The Ecology Age

Ecology Age Myth 3: We can achieve social licence acceptance and safety aims within our current management paradigm by pursuing effective culture change.

Today we are coming out of the second “yellow bubble”, a mix of Classical Management theory from the Industrial Age and Systems Thinking with the notion we can engineer technology-process-people linear systems from start to finish. Now stir into the mix an ecological perspective vociferously highlighting why some problems remain unresolved and are causing to new ones to emerge. For example, with a cradle-to-grave mindset what does Social license to operate really mean? Does sustainability have a chance? Is a circular economy[1] in mining viable or will the concept be duly crushed by short-term profit seekers? These are higher-level industry questions that won’t go away. For this third article, we’ll examine them at the mining operations level.

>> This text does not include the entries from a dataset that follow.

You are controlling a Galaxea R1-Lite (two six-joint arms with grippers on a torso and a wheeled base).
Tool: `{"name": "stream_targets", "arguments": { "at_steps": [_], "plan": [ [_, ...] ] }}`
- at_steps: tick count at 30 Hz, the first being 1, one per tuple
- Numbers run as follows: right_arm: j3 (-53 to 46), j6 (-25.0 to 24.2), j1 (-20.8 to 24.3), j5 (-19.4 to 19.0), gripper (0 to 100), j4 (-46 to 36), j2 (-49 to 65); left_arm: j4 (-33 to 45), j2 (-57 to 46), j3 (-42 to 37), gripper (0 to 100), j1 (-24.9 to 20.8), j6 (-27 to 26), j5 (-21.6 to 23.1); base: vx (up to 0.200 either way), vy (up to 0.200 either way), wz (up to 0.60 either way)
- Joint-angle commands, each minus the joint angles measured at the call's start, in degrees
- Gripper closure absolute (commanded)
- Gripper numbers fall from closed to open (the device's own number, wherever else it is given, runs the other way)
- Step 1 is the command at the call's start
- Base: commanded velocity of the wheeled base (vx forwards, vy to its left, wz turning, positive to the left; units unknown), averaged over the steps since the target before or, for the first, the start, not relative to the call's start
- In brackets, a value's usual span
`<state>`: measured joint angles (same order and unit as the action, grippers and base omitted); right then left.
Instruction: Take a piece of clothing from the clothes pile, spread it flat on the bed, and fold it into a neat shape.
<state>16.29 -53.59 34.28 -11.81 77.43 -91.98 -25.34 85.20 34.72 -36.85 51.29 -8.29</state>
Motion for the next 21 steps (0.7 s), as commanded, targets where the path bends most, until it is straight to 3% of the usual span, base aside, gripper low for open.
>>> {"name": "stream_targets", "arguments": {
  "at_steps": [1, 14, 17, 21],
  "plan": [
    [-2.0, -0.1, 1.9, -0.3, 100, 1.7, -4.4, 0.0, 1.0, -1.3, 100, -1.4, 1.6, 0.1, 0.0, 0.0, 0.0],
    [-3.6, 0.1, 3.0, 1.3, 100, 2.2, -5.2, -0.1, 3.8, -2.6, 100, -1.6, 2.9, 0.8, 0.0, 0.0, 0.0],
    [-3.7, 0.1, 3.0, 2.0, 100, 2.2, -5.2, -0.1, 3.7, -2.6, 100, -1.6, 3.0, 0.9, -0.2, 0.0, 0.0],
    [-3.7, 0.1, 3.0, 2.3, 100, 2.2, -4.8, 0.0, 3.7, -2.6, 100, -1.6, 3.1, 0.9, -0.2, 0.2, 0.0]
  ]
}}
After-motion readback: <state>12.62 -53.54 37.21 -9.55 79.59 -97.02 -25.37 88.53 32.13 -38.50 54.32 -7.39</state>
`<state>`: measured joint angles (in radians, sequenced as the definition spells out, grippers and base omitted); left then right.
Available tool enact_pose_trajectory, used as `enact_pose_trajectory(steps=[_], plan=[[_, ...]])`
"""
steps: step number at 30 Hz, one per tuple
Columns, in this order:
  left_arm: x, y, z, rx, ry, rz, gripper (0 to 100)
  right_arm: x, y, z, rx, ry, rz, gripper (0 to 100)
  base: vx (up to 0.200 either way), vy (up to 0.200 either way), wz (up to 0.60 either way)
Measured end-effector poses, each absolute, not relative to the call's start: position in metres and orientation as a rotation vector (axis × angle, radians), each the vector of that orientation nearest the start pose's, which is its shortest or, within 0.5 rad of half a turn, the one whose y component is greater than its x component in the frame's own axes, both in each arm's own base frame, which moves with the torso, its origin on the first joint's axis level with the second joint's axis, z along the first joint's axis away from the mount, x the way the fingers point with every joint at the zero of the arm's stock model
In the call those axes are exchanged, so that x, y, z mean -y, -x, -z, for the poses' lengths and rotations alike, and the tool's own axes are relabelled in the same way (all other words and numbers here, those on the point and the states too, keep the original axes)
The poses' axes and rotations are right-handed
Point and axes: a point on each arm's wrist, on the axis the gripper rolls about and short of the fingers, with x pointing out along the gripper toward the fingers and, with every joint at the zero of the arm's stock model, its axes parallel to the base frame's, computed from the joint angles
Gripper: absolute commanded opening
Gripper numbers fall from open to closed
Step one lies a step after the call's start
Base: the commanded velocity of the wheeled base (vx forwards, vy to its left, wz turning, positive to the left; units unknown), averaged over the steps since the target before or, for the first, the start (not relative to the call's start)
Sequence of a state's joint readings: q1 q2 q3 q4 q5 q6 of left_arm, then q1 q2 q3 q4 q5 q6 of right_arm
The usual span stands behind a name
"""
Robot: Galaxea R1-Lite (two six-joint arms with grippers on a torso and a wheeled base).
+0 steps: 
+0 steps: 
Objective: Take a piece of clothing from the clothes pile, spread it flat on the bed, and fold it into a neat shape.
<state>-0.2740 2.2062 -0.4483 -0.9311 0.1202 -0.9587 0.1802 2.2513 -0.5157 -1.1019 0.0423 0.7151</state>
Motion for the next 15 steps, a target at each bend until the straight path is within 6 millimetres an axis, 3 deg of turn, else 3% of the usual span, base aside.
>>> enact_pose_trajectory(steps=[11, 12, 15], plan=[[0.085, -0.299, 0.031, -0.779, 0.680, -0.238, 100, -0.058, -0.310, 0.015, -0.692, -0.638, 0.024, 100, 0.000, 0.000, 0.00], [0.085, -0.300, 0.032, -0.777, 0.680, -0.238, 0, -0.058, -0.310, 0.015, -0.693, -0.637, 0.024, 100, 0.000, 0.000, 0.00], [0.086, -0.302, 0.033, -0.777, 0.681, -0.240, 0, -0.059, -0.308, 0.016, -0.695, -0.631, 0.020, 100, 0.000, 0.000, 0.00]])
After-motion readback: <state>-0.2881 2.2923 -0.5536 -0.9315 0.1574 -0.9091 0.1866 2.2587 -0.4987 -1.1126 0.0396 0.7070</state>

Three Systems in the Real World

To understand what’s going on requires “opening both eyes” to see three systems: Order, Complex, and Chaos.
With only one eye open in the Industrial and Information ages we saw machines and humans behaving in stable, repeatable, predictable environments. Exploiting the idea of Reductionism, a system could be reduced into process, technology, and people parts, root cause and effect relationships found, parts fixed, and the whole re-assembled. We strive for Stability with operations running smoothly like clockwork in a sea of calmness. Best Practices and Optimization are primary drivers in the Order system. Looking in the rear-view mirror, one can comprehend how Myths 1 and 2 seized an opportunity to dictate in the Order System. We have explained though by thinking differently how organizations can overcome the myths and even reap more benefits from a stable production flow.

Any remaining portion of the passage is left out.